Columbia School Board candidates discussed the district’s policies on recording and issues around inclusivity in special education at a candidate forum Thursday night.
The forum was held by the Columbia Special Education Parent Teacher Association, which works to support students in the district with special needs. The forum was moderated by SEPTA members Michelle and Andy Ribaudo. Michelle Ribaudo is a former Columbia SEPTA president and founder of the group.
There are five candidates vying for two open seats. Candidates Lucas Neal, Aron Saylor, Katherine Sasser, Jeanne Snodgrass and incumbent Teresa Maledy.
Michelle Ribaudo asked where the candidates stood on the district’s policy about recording Individualized Education Program meetings.
According to the district’s website, the current policy prohibits the use of audio, visual and other recording devices at meetings among district employees and between district employees and guardians. However, parents, guardians and 18-year-old students are permitted to request an exception.
Snodgrass said there is a "huge value to parents being able to record in IEP meetings," given the length, complexity and emotional charge of these meetings. Neal agreed that these meetings can be "intimidating and overwhelming" and that the district should make it as easy as possible for parents to understand what is discussed in IEP meetings. Saylor agreed that parents should be able to record meetings, saying that, if this were to come to a vote, "it would be a yes" from him.
Sasser and Maledy said it is important to consider the interests of all parties involved, including the teachers who have legal concerns that recordings from meetings could be used against them. Both said that proper training for staff is an important part of this discussion to ensure that families are supported and staff are well equipped.
All five candidates stressed the importance of inclusion and equity regarding special education in the district.
Sasser referenced how school building design often decentralizes special education students by isolating them in a separate building.
Maledy said inclusion has always been important to the district and the issue of special education students feeling left out is not a systemic problem in Columbia Public Schools. She said these instances need to be taken up at the building administration level.
Saylor, referencing his own education experience as a student in a smaller public school district, said the district should integrate all students into a single classroom. He said that schools are a training ground for the real world and that "sectioning students off" is not good because it's not how society works.
Snodgrass and Neal emphasized the importance of an individualized approach to special education in the district. Snodgrass said it's important to listen to and respect the decision of families who would want their child to receive a separate education experience because of their specific needs. Neal cautioned against putting students in convenient categories for the sake of efficiency and instead advocated for an individualized approach for students' unique needs.
Michelle Ribaudo asked about the possibility of providing childcare at board meetings, including specific provisions like a sensory room for children with special needs, as a further avenue to promote inclusivity and accessibility.

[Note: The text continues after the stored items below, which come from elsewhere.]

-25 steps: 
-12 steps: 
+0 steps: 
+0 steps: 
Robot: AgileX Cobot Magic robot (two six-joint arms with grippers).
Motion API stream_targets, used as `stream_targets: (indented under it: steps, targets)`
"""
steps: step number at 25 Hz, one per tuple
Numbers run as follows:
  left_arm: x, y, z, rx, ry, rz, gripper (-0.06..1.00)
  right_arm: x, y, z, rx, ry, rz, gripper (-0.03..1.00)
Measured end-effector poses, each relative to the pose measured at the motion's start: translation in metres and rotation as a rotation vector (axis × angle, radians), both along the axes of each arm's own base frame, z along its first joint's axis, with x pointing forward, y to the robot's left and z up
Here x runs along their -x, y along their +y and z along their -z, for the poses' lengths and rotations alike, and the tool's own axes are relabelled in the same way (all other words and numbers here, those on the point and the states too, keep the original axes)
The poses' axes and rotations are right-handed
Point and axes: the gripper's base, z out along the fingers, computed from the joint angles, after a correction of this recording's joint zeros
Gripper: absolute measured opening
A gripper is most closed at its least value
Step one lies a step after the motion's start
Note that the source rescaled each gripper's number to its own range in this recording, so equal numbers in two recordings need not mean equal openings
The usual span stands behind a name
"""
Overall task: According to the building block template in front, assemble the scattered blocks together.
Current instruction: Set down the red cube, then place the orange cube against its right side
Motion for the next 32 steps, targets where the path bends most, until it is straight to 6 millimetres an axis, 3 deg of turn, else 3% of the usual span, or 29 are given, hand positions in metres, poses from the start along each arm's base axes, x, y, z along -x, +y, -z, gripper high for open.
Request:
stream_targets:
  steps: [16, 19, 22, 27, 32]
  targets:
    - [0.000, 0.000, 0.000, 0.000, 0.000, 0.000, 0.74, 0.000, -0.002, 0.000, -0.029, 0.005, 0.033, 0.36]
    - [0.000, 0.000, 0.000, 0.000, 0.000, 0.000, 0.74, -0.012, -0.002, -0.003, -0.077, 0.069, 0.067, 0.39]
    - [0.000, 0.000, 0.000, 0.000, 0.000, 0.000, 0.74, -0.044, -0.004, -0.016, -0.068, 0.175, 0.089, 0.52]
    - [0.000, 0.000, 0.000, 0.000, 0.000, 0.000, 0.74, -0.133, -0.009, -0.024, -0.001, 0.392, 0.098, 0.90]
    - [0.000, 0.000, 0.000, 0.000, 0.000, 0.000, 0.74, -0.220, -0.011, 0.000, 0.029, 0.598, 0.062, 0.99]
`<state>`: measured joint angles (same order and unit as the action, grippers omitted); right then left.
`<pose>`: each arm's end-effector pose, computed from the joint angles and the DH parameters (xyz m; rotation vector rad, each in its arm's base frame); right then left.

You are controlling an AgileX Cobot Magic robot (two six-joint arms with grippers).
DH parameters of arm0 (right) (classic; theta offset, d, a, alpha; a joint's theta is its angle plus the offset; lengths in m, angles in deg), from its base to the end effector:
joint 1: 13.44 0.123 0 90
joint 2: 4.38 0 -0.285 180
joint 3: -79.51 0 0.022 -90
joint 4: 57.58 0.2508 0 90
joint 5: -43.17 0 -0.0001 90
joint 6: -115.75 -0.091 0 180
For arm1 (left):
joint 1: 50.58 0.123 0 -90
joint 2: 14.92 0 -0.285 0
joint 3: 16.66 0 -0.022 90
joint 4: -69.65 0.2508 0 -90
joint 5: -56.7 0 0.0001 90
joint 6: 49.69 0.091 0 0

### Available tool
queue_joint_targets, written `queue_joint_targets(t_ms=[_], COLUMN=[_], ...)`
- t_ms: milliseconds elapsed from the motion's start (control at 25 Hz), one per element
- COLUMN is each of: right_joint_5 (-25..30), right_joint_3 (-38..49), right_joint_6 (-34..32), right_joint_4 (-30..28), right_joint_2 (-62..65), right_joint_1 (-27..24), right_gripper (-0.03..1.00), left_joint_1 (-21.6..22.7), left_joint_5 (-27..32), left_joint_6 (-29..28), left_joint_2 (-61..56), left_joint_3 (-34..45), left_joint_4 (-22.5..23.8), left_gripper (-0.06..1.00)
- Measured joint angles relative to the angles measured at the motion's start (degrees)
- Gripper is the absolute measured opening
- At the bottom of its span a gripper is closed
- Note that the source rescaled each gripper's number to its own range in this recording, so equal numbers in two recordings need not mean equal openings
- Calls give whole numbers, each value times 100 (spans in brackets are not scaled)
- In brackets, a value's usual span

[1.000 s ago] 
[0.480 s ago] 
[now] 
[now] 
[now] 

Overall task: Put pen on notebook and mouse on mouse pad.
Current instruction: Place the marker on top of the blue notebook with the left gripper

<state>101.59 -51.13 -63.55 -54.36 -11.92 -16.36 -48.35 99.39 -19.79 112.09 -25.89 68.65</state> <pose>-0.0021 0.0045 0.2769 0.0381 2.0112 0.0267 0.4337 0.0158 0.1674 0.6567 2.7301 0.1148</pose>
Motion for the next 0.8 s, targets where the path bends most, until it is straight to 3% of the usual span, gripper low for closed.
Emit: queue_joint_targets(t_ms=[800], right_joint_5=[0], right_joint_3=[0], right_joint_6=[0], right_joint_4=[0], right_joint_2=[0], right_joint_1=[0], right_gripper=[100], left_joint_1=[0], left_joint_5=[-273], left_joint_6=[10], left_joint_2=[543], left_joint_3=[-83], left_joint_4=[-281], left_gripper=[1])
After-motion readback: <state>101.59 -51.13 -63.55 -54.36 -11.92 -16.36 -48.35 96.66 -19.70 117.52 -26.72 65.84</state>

Neal said providing childcare at meetings is "worth exploring" as the board should take every opportunity to remove obstacles preventing parents from engaging in this space. Maledy noted the variety of existing ways in which parents can communicate with the board other than attending meetings.
Sasser and Snodgrass said that allowing students to be present at the meeting would have a positive change on the culture surrounding board meetings.
"I love the idea of letting more people in and changing the nature of the space to make more people think they belong there," Sasser said.